Power Slaves – Up The Tempo  
The statement on the Power Slaves website, that the band indulge in '100% rock n roll' is certainly no empty boast. Check out the clip of their track 'Indonesia'.
This bears all the hallmarks of a classic rock video, with close-ups of the various instruments are they are introduced to the track. There are jump cuts to a sea of youthful hands brandishing the national red and white halved flag, and at 0:30 this is expanded to silhouettes defiantly punching the air along with the rousing music. As enemy airplanes cruise past threateningly, the hands grasp larger flags to wave in defiance.
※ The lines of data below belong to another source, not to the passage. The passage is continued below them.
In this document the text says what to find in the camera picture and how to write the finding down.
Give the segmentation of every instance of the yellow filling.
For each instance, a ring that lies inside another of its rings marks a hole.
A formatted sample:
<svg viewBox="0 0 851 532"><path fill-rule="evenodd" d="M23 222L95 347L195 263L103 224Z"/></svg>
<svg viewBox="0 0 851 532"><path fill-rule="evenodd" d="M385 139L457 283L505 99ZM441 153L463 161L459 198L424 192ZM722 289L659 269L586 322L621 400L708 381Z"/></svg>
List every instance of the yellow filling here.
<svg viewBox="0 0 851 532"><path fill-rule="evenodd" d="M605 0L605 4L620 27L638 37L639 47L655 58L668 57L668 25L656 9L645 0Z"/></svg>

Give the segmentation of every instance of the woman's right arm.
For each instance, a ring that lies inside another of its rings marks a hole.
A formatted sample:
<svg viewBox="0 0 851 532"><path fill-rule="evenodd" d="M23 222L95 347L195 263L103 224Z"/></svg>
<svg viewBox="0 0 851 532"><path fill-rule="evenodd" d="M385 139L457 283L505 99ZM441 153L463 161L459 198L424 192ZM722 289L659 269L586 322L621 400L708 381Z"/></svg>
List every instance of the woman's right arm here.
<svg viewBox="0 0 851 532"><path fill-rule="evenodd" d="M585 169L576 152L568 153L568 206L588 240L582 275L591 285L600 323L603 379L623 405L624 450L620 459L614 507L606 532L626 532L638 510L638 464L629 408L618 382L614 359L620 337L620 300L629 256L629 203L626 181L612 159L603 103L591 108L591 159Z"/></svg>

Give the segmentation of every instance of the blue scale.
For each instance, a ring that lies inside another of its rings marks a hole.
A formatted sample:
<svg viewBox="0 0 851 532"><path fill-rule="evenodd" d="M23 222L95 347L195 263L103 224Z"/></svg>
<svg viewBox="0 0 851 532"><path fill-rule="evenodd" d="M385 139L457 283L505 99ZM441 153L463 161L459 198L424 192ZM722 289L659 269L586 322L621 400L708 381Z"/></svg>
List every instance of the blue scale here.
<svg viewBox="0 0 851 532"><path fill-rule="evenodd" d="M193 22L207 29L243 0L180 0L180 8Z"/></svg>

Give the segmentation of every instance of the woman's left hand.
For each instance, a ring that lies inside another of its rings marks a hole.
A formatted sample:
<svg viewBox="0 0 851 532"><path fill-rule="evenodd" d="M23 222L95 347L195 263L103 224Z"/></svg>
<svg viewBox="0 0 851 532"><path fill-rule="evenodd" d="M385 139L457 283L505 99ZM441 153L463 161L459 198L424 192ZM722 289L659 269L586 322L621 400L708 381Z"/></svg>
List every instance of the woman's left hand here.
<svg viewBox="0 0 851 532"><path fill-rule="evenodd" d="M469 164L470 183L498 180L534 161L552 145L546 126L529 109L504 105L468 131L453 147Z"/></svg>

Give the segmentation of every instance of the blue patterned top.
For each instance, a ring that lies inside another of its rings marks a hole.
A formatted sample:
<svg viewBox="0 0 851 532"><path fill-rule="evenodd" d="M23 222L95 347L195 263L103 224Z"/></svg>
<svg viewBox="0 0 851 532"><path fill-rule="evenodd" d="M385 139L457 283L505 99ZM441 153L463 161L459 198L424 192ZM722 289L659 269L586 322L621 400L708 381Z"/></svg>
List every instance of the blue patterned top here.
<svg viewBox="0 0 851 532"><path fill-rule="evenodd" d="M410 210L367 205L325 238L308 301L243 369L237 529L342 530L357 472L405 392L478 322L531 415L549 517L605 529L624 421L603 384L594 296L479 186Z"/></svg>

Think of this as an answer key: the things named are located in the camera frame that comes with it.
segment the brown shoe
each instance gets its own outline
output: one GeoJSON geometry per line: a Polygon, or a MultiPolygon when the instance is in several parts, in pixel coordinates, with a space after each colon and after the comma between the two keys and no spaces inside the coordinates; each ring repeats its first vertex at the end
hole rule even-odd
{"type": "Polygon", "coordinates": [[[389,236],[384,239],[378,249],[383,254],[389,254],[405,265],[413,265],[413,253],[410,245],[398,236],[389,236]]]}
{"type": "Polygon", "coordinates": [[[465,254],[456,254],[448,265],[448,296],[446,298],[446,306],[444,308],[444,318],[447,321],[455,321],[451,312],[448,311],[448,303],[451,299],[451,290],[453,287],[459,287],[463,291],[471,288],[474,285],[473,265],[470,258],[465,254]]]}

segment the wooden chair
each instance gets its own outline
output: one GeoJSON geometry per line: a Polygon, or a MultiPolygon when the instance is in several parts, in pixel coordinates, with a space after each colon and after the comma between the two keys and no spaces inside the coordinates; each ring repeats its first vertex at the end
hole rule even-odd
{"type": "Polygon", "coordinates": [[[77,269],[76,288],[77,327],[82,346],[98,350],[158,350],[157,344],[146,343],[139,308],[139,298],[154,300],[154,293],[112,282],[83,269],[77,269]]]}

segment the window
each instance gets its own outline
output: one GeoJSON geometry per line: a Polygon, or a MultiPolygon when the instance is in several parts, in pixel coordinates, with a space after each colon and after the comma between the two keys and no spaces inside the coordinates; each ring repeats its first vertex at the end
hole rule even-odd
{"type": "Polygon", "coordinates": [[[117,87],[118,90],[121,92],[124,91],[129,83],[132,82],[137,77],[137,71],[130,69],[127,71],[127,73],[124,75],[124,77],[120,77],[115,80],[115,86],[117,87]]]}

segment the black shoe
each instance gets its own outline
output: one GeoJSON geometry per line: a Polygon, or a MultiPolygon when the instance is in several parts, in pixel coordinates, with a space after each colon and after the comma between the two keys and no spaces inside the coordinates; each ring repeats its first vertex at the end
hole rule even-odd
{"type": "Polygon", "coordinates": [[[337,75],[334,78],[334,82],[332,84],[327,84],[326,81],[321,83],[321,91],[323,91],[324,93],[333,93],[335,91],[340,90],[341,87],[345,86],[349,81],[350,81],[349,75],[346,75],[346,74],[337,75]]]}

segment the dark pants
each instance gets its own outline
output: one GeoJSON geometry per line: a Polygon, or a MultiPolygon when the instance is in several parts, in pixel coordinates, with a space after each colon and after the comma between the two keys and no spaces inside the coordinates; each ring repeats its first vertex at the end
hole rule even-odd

The intimacy of the video transforms at 0:49, as the cameras introduce a clip of Power Slaves performing before a crowd of adoring fans, hands (and Indonesian flags) thrust into the air. The song progresses, gaining in power, and the silhouettes seem to grow ever more prepared to defend their country, producing weapons which are waved menacingly.
While all this makes for an effective backdrop, it is the live clips that really bring home the band's latent power. The vocalist continually gestures to the adoring audience, imploring them to hang on to his words, with the band producing suitably strident chords. At one point there is an effective shot of a guitar, with the camera clipped to the head, focussing on the fretboard. The keyboard player, face masked by ubiquitous cool shades, layers the track with melodies, while the guitarist thrashes out his licks beneath a white stetson (managing to look far cooler than when U2's The Edge used to wear one!)
The vocals alternate dramatically between atmospheric crooning, rising to a powerful crescendo at 2:12. Heydie Ibrahim certainly has a full range, conveying all the atmosphere that is required. Guitarist Kolem kicks into a soaring solo, while the rhythm section of drummer Vidi, second guitarist Randy and bassist Anwar Fatahillah, together with keyboard player Mandy, ensure that each aspect of the song gathers momentum.
By 2:45 the thunderous crescendo has died down to a gentle verse, allowing the crowds to join in. Heydie is seen amongst the fans at the front, bravely continuing with the song as the adulating spectators clamour for the microphone.
The climax of the song occurs with the musicians taking theirfoot off the throttle for a moment, allowing the baying crowds to take the lead (which prompts Mandy to cup a palm to his left ear, goading them that they are not singing nearly loud enough). As the music faded, only the drums remain, tapping out a military tattoo.
This is a terrific example of how Power Slaves are able to whip up their fans by employing a mixture of melody and amplification. Unlike a lot of rock music, where volume seems to be the be all and end all, this Indonesian band can certainly rock, but they can also carry their fans along by producing excellent songs that are also atmospheric.